Before reopening in 2019 with another concept, Trattoria Mucci, he hired Great Tree Healing to conduct a "clearing" of negative energy. (The experience was detailed in a memorable essay in Mpls.St.Paul magazine.)

"Tim called and said, 'I need your help.' It was literally like a 'Ghostbusters' call," said Denise Obermeyer, a clairvoyant and the owner of Great Tree Healing in Roseville.

It turned out that the basement had a portal through which spirits, or "in-betweeners," moved freely, she said. Her colleague Rick Schuster handles the clearings by speaking to the energy that's stuck there, asking it to move on, and neutralizing it with newer, positive energy.

"We consider it a rebalancing," Obermeyer said.

Paul Hyde, a real estate developer, asked Great Tree Healing to do a clearing in one of his buildings. A former steam laundry in Minneapolis' North Loop that dates back to the 1920s is now the home of Billy Sushi.

On a walk-through, Schuster explained something that had perplexed the chef, Billy Tserenbat, Hyde said. At least once a week, a glass would fall from the bar and break, seemingly out of nowhere. Legend has it that a ghost bartender from long ago was still there and still working, however sloppily.

Hyde wasn't sure what to believe, he said, until he went into a basement mechanical room and witnessed orbs of light zooming around when the healer closed a so-called portal. He's thinking about doing clearings in his other buildings now.

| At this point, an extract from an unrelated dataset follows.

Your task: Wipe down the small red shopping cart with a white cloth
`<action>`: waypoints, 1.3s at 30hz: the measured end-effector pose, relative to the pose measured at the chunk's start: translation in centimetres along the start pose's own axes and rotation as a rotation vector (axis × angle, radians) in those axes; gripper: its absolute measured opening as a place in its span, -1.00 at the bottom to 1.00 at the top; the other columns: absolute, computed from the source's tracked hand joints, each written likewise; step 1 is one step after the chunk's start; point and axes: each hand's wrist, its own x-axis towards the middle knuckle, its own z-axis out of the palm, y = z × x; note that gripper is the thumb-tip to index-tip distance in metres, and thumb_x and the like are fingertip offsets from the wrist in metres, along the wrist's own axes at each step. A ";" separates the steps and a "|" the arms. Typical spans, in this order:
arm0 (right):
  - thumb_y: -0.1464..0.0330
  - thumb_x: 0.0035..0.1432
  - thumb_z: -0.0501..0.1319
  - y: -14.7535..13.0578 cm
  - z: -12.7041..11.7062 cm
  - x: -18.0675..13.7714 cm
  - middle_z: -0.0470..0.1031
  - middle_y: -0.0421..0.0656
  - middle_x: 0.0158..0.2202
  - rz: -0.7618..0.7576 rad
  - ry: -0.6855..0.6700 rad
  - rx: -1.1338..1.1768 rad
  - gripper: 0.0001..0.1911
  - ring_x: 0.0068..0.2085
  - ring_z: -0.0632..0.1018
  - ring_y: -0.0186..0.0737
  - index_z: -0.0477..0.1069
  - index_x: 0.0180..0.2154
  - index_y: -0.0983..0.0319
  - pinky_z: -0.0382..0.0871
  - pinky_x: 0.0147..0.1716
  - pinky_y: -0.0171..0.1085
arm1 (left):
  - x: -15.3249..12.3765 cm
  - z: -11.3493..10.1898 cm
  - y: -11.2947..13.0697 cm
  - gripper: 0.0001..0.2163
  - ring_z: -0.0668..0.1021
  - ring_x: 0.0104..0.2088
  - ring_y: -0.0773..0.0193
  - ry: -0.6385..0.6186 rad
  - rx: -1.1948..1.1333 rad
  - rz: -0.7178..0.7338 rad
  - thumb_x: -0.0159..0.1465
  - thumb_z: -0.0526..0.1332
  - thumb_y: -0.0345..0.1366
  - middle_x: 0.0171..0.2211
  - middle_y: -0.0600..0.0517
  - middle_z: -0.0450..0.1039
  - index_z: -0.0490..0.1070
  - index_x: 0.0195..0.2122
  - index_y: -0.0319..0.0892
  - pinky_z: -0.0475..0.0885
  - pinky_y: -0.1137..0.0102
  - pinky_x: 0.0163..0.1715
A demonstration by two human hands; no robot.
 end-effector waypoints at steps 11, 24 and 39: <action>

"I'm a very down-to-earth real estate person, but I think the universe is much bigger than we can imagine," Hyde said. "I don't know if I'm convinced that this is real, but if there's a chance it makes the space safer and better for our tenants and their customers, then it's worth checking out."

Hyde said Billy Sushi feels "lighter" since the clearing. "You don't feel as creeped out now," he said.

A skeptic no more

Things were going better in Uptown at Trattoria Mucci, too. "And then COVID happened," Niver said. "And more than COVID happening, Winston Smith and George Floyd happens, and the amount of sad, angry energy that was literally stomped into the streets is still palpable by everybody there, and by everybody who doesn't go there."

Niver brought Schuster back to the restaurant for another session, he said. Having started the process as a self-proclaimed "East Coast skeptic," Niver says he's coming around to the idea that there are unseen forces at play in the hospitality business.

"Maybe I'm even more open now," he said. "Because during a time of crisis, if you're not in your fetal ball, you're maybe looking into the crystal ball, trying to figure out what the hell is going on."

A lot of businesses aren't willing to share this kind of information with customers. Many clients make investigators or healers sign confidentiality agreements, thinking it might be bad for business.

Not so at the Lexington, home to spooky stories about children running around in the ballroom, a prostitute skulking in the basement, a storage room full of antiques with all sorts of strange energy attached to them, a telephone with an unpublished number that rings —and an old cook who hangs out in that grand and ghostly Williamsburg Room, setting off phantom detectors.

"It's part of the history of the building, and I can't undo that," said general manager Craig Ritacco, who welcomes believers and skeptics alike to experience the ghost stories for themselves. "As long as the building is standing, that will continue."